- Chiao in Indiana Jones and the Temple of Doom (1984).
- Born: 16 March 1927 Shanghai, China
- Died: 15 April 1999 (aged 72) Seattle, Washington, U.S.
- Occupation: Actor
- Years active: 1950–1999
- Awards: Hong Kong Film Awards – Best Actor 1996 Summer Snow Golden Bauhinia Awards – Best Actor 1996 Summer Snow

Chinese name
- Traditional Chinese: 喬宏
- Simplified Chinese: 乔宏

Standard Mandarin
- Hanyu Pinyin: Qiáo Hóng

Yue: Cantonese
- Jyutping: Kiu4 wang4
- Allegiance: United States
- Branch: United States Army
- Rank: Captain
- Conflicts: Korean War

= Roy Chiao =

Hong Kong actor (1927–1999)

Roy Chiao Hung (喬宏; 16 March 1927 – 15 April 1999) was a Hong Kong-American actor. Nicknamed "the Lion of Cinema" for his athletic physical stature and powerful screen presence, he was a popular leading man throughout the 1950s and '60s, and continued his acting career well into the 1990s. He was an early star of wuxia films associated with the Hong Kong New Wave, thanks to his roles in A Touch of Zen (1971) and The Fate of Lee Khan (1973), both directed by King Hu.

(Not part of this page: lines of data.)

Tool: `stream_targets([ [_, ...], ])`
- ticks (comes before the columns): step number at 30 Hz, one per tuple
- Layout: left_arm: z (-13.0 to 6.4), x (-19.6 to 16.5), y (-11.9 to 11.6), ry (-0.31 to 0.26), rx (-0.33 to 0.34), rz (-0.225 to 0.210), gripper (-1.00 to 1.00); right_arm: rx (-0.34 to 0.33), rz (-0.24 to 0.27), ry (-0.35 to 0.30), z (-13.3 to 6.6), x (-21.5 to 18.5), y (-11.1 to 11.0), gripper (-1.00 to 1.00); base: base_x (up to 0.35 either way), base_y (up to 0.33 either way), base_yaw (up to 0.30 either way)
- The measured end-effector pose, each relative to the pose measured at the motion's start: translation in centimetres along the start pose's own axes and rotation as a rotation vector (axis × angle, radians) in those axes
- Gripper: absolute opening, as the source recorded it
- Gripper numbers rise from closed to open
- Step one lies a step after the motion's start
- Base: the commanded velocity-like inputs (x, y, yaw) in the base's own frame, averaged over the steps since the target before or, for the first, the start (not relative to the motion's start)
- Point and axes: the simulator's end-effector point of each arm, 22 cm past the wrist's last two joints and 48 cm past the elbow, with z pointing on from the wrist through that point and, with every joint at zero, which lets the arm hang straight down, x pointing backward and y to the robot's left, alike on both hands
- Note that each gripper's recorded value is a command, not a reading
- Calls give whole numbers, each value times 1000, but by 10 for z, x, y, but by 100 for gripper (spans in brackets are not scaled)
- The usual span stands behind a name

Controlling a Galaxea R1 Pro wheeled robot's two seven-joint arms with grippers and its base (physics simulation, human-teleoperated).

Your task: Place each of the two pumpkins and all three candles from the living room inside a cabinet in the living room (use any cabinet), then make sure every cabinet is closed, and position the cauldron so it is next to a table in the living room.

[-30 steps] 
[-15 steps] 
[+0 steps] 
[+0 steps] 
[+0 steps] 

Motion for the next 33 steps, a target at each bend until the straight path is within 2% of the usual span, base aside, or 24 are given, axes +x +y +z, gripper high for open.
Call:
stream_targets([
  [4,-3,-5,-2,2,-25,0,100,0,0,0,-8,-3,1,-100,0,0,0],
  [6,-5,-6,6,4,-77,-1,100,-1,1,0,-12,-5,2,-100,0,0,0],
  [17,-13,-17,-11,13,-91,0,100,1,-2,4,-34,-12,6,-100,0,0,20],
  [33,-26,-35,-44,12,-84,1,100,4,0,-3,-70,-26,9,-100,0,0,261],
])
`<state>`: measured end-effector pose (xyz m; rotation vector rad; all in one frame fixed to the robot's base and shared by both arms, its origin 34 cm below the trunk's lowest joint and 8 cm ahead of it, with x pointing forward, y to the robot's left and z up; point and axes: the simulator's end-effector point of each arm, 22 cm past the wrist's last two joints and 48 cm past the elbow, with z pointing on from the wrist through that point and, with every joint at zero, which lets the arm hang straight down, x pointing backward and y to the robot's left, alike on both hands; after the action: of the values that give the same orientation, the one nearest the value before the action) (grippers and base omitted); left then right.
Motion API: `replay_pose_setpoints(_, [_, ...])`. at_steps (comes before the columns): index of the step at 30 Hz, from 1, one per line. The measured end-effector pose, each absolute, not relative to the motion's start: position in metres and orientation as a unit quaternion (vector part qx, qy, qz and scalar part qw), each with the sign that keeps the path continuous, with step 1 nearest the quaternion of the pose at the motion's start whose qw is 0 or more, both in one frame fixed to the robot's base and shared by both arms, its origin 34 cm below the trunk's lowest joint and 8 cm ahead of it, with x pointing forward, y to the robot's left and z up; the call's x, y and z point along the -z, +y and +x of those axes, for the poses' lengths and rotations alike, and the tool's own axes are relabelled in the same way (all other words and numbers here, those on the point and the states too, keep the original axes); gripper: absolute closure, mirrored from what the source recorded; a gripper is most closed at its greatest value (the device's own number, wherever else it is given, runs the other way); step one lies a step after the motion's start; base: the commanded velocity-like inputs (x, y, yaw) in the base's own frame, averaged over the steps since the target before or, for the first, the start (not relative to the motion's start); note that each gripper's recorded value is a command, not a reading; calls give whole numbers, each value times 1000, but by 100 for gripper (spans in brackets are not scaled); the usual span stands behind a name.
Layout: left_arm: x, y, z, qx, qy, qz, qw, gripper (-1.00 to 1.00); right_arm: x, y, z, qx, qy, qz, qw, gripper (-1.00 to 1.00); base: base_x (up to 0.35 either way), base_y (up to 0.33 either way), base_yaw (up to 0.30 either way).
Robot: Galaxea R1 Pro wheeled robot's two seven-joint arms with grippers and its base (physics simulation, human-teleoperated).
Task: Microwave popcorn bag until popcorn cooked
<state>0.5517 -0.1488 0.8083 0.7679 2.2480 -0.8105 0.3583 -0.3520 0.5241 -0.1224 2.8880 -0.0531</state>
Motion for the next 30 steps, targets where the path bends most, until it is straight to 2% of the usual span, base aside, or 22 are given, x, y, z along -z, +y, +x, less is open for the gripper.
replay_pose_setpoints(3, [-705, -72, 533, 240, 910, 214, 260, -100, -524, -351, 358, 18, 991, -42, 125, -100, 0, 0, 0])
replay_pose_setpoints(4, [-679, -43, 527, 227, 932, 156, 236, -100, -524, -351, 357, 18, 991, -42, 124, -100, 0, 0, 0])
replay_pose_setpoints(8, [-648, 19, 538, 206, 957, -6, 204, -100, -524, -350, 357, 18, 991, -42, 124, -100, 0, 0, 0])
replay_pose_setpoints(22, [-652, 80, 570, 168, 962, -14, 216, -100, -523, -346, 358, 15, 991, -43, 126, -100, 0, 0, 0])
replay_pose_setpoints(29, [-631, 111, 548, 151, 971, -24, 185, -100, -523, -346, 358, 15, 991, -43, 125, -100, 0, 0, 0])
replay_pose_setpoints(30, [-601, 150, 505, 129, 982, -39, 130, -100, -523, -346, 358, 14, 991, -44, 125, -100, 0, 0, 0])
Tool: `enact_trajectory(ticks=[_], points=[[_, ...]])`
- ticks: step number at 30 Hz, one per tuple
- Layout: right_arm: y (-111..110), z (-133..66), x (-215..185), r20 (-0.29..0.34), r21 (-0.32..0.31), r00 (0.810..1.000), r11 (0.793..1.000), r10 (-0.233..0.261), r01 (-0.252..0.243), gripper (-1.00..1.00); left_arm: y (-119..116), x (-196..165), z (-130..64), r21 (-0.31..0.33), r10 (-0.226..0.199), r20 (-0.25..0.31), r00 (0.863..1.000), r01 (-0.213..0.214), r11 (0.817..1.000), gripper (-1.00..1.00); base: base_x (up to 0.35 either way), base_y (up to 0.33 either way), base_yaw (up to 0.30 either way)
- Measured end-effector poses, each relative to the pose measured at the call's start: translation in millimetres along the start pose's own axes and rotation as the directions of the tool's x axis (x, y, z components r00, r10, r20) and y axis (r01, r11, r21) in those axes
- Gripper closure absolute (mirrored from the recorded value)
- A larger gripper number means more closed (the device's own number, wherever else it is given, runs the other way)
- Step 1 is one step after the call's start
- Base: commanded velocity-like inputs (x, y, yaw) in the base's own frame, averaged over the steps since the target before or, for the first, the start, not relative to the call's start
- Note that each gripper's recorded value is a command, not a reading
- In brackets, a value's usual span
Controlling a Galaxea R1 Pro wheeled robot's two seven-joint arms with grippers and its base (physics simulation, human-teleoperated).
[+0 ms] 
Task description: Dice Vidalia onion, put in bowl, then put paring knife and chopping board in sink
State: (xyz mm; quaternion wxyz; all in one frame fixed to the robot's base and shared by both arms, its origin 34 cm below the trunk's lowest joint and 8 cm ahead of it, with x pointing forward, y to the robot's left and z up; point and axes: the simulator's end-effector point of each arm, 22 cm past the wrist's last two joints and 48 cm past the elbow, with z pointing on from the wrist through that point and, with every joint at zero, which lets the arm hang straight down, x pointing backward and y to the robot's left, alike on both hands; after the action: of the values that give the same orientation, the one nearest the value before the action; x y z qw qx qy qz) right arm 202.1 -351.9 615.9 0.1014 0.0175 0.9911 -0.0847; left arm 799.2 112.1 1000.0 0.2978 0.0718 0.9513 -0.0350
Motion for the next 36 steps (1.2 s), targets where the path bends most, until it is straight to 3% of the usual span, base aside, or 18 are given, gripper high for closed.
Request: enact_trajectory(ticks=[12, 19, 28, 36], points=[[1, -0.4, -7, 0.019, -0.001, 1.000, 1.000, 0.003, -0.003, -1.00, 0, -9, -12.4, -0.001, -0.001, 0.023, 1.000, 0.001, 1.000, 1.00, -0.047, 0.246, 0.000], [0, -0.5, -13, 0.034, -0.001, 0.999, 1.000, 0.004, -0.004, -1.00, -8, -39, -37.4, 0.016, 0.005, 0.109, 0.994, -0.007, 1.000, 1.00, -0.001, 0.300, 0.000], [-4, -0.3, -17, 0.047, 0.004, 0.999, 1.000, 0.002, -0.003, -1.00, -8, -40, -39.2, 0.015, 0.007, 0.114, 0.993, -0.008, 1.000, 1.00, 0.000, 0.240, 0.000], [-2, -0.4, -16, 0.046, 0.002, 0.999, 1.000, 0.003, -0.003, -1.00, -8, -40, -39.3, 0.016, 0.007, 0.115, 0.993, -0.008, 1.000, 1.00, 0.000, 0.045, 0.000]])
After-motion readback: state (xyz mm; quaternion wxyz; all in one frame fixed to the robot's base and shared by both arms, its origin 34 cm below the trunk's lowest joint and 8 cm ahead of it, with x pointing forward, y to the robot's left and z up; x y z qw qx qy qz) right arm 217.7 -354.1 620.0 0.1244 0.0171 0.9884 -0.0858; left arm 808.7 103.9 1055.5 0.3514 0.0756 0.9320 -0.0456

His deep voice and fluency in multiple languages, including English, also made him a popular actor for Western filmmakers working in Hong Kong. He notably played supporting roles in Ferry to Hong Kong (1959), Enter the Dragon (1973), Indiana Jones and the Temple of Doom (1984), The Protector (1985) and Bloodsport (1988). He won the Hong Kong Film Award for Best Actor for his performance in the 1996 Ann Hui film Summer Snow.

==Early life==
Chiao was born in Shanghai in 1927. His father, Qiao Yisheng, was a supporter of Sun Yat-sen and was part of the 1911 Revolution. Chiao attended an American missionary school as a child, where he became fluent in English. He moved to Chongqing during the Second Sino-Japanese War, but moved back after the end of World War II to complete his secondary education.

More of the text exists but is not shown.